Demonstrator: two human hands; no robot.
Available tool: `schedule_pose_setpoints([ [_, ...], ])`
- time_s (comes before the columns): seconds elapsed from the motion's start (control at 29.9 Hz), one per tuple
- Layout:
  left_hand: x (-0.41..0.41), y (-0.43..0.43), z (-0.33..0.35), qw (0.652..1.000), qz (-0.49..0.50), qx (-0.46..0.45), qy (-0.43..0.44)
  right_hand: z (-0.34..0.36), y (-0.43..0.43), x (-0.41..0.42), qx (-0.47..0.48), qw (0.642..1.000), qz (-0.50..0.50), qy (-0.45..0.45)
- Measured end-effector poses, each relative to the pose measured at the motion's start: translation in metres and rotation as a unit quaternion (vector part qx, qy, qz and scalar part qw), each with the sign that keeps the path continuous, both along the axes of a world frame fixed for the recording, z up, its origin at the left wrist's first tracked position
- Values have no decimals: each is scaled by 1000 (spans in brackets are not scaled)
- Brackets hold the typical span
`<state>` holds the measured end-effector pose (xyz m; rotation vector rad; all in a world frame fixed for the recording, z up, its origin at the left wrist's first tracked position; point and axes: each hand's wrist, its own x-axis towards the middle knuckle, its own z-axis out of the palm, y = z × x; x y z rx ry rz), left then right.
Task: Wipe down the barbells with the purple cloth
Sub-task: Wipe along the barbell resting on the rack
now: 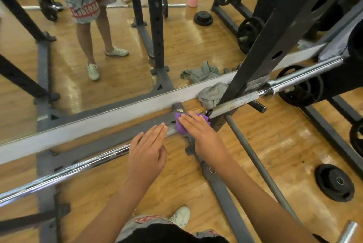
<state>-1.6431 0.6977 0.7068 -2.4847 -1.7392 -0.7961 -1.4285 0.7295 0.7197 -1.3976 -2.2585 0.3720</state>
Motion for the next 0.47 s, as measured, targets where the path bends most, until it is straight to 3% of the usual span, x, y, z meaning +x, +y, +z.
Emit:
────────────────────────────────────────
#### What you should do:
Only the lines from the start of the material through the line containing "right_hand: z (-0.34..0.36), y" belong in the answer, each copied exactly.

#### Problem solution:
Demonstrator: two human hands; no robot.
Available tool: `schedule_pose_setpoints([ [_, ...], ])`
- time_s (comes before the columns): seconds elapsed from the motion's start (control at 29.9 Hz), one per tuple
- Layout:
  left_hand: x (-0.41..0.41), y (-0.43..0.43), z (-0.33..0.35), qw (0.652..1.000), qz (-0.49..0.50), qx (-0.46..0.45), qy (-0.43..0.44)
  right_hand: z (-0.34..0.36), y (-0.43..0.43), x (-0.41..0.42), qx (-0.47..0.48), qw (0.642..1.000), qz (-0.50..0.50), qy (-0.45..0.45)

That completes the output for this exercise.